Although general crime statistics are on the decline, the juvenile crime rate is skyrocketing – 158 percent since 1986. Attempts to reduce crime through harsher sentencing laws and programs that keep teens from being out late at night are not succeeding. These strategies do not target the hours in which crimes by juvenile offenders are committed. Midnight basketball and curfews do not address the fact that 40 percent of juvenile violent offenses occur after school, between 3:00 and 8:00 PM.(1) Clearly, young people need new programs and safe spaces that will deter them from turning to violence and provide alternative activities during after school hours.

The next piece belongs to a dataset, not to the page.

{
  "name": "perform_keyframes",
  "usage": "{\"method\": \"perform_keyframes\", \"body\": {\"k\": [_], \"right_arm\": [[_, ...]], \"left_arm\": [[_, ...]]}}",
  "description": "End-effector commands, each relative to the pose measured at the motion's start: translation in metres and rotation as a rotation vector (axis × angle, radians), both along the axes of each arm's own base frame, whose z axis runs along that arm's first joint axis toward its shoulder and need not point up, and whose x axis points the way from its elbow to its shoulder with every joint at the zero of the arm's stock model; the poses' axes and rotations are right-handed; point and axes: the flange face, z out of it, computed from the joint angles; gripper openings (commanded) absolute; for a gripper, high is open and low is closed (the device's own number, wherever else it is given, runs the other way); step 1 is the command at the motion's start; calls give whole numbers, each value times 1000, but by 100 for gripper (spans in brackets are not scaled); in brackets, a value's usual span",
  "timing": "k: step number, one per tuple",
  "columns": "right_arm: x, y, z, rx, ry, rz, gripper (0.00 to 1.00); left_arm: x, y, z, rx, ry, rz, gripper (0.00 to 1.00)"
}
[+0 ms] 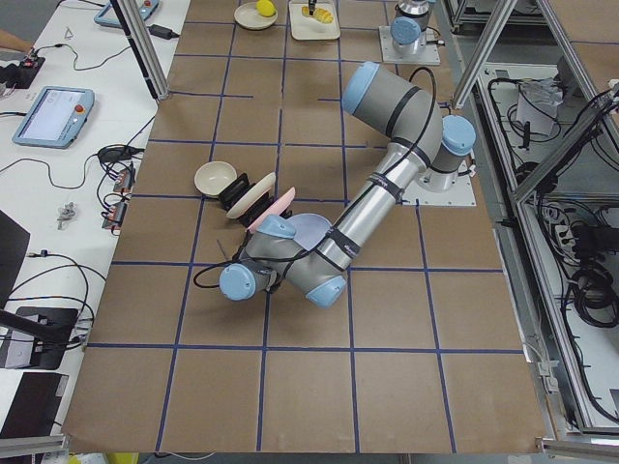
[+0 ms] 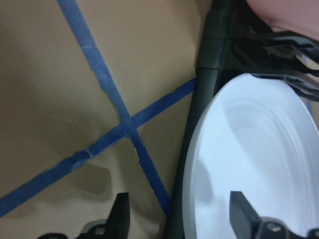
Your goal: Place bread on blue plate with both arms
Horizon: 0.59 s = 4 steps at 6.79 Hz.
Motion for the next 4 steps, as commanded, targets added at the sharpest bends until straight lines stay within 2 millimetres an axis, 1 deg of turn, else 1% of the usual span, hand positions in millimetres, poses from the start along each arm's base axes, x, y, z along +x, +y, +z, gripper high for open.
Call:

Crime is only one critical issue that face young people today. Drug use, depression, suicide, and teen pregnancy are all on the rise as workforce readiness declines.(2) These problems are particularly acute in low-income areas, where resources that build youth resiliency and capacity are scarce. The Carnegie Council on Youth Development stresses that the "lack of places that provide safe havens, attractive opportunities, and trustworthy adults" are the key to the predicament that young people find themselves in today.(3) These spaces should not just contain youth to keep them out of trouble. In order to help prepare young people for productive futures, programs need to build decision-making skills, strengthen competence for employment, and stress the value of higher education.

A Forum for Change

Therefore, Partners for Livable Communities and the Academy for Educational Development’s Center for Youth Development and Policy Research (CYD) are seeking to hold a conference to discuss the critical issues affecting young people, the lack of safe spaces for children and youth programs, and the empowerment of young people within youth-based projects. In addition, we hope to explore the role local institutions, such as school, libraries, museums, and community-based arts organizations, can play in the delivery of high quality youth programs, thereby dispersing the burden placed on traditional social service providers. The conference would showcase existing best practices in the field of youth development such as Gallery 37 in Chicago, Illinois, Caring Communities in St. Louis, Missouri, and Mill Street Loft in Poughkeepsie, New York, that can serve as models for the creation of a broad-based strategy.

The Issues

This conference will help pinpoint:

  • Space needs for youth programs
  • Programs that are already at work
  • Gaps in what these services can provide
  • Specifics such as program management, space sharing, and commercial contributions

The conference agenda will include: keynote addresses by national experts on youth issues; best practice presentations; small, facilitated break-out sessions to encourage intensive discussions and brainstorming; and a site visit to an exceptional local program

The Participants

This two-day event will be designed for approximately 300 people from a range of professional fields, including:

  • Youth program practitioners
  • Public officials
  • Community-based organizations
  • Philanthropies
  • The private sector
  • Advocacy and umbrella organizations
  • Schools
  • Churches
  • Community colleges and universities

There will be a nominal registration fee for the conference, but scholarships will be provided for those needing assistance.

The Partners

Partners and CYD will seek co-sponsors that reflect the diversity of participants, such as the Community Foundation for Youth, the National Association of Neighborhoods, the National Association of Youth Museums, Children’s Defense Fund, the Carnegie Council for Adolescent Development, Boys and Girls Clubs of America, the National Center for Children in Poverty and the President’s Committee on the Arts and Humanities Youth At Risk Project.

1.Statistics in this paragraph are drawn from an interview with James Fox, former FBI agent and dean of the College of Criminal Justice at Northeastern University, on the NBC television show "Sunday Today," November 19, 1995.
2.Children’s Defense Fund, The State of America’s Children Yearbook 1995, 1995.
3.Carnegie Council on Adolescent Development, "A Matter of Time," March 1993.